## WHAT TO DO
In the data that follows, how many lines contain the word "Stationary"? Give only that number.

## THE DATA
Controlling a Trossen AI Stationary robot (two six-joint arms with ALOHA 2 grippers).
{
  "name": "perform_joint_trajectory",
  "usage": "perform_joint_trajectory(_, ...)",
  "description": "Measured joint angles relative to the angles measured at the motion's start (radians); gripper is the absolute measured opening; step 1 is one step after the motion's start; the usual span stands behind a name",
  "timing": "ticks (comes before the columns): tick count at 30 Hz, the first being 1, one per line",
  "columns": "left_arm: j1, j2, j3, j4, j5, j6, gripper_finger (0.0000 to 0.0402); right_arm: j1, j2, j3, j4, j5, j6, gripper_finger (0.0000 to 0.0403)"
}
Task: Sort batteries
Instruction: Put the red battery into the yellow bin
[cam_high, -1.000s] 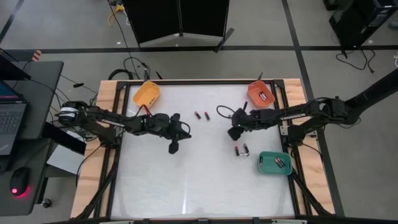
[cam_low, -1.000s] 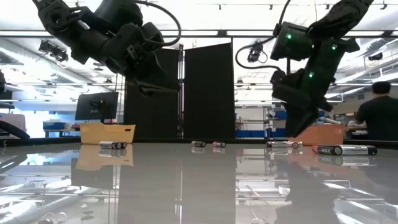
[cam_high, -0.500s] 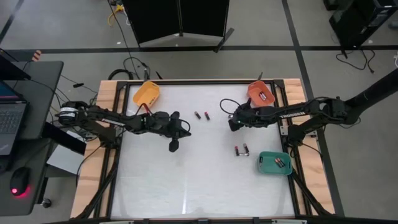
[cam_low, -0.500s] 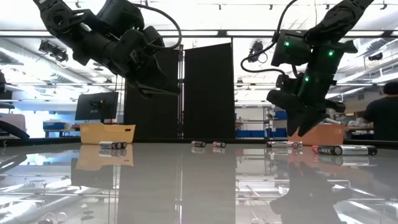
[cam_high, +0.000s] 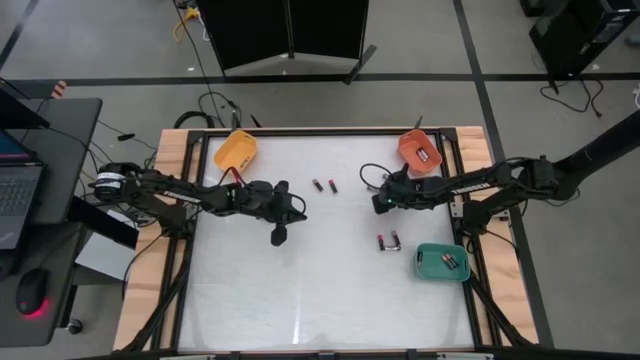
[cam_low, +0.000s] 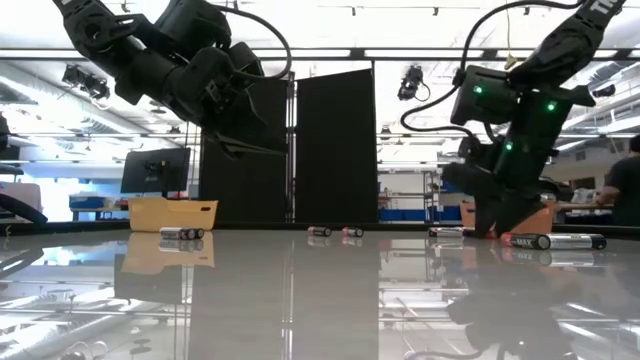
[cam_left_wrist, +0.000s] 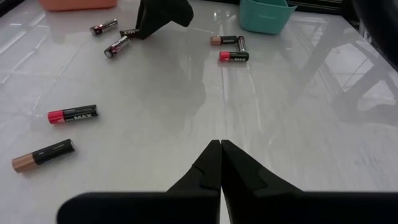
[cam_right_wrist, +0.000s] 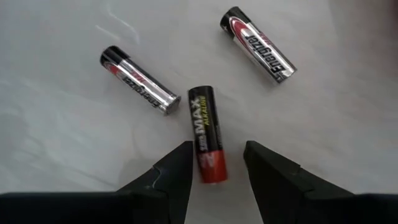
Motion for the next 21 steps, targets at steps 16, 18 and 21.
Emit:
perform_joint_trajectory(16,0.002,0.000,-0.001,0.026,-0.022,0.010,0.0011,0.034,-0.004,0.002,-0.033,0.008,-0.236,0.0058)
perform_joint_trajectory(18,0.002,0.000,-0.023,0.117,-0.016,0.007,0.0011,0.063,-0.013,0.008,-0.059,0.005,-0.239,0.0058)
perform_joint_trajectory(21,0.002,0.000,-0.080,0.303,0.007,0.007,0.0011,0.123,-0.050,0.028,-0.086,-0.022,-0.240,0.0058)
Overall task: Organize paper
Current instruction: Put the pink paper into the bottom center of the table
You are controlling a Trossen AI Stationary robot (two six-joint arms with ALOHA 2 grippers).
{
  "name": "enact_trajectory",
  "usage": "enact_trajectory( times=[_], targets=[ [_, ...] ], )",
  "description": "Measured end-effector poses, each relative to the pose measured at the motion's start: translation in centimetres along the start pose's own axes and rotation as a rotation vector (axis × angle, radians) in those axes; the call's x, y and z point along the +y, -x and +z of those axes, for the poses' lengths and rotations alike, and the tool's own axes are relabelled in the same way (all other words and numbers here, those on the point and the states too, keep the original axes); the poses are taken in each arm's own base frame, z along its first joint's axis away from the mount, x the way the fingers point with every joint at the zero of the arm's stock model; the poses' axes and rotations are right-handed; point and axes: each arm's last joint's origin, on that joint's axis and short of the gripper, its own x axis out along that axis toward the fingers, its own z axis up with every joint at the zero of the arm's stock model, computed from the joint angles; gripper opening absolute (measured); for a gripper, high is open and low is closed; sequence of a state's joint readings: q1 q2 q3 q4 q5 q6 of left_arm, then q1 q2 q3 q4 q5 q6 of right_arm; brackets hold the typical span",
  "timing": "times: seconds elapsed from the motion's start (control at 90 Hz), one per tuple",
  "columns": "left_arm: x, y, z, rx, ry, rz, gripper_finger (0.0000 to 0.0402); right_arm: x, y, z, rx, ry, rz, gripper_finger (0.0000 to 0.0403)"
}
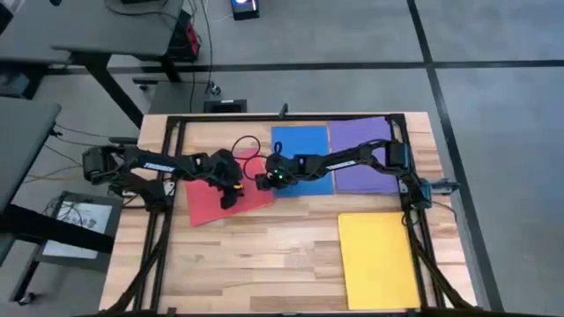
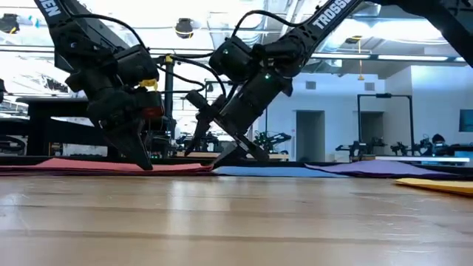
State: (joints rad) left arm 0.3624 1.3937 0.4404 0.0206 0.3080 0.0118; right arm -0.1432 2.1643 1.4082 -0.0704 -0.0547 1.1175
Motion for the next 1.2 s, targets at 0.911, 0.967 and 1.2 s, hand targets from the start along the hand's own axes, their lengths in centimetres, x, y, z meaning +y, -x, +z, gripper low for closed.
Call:
enact_trajectory(
  times=[0.911,0.967,1.2],
  targets=[
    [-0.4,-0.1,1.2,-0.117,0.004,-0.011,0.0115,1.4,-0.1,-0.6,-0.009,0.054,0.118,0.0211],
    [-0.4,-0.1,1.1,-0.11,0.005,-0.012,0.0115,1.2,-0.1,-0.6,-0.006,0.06,0.108,0.0211],
    [-0.5,0.6,2.1,-0.085,0.018,-0.011,0.0115,1.4,0.8,2.8,-0.063,0.126,0.123,0.0211]
  ],
)
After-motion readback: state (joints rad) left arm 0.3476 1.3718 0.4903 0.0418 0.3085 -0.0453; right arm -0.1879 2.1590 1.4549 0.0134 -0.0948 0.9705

## OUTPUT OF THE EXERCISE
2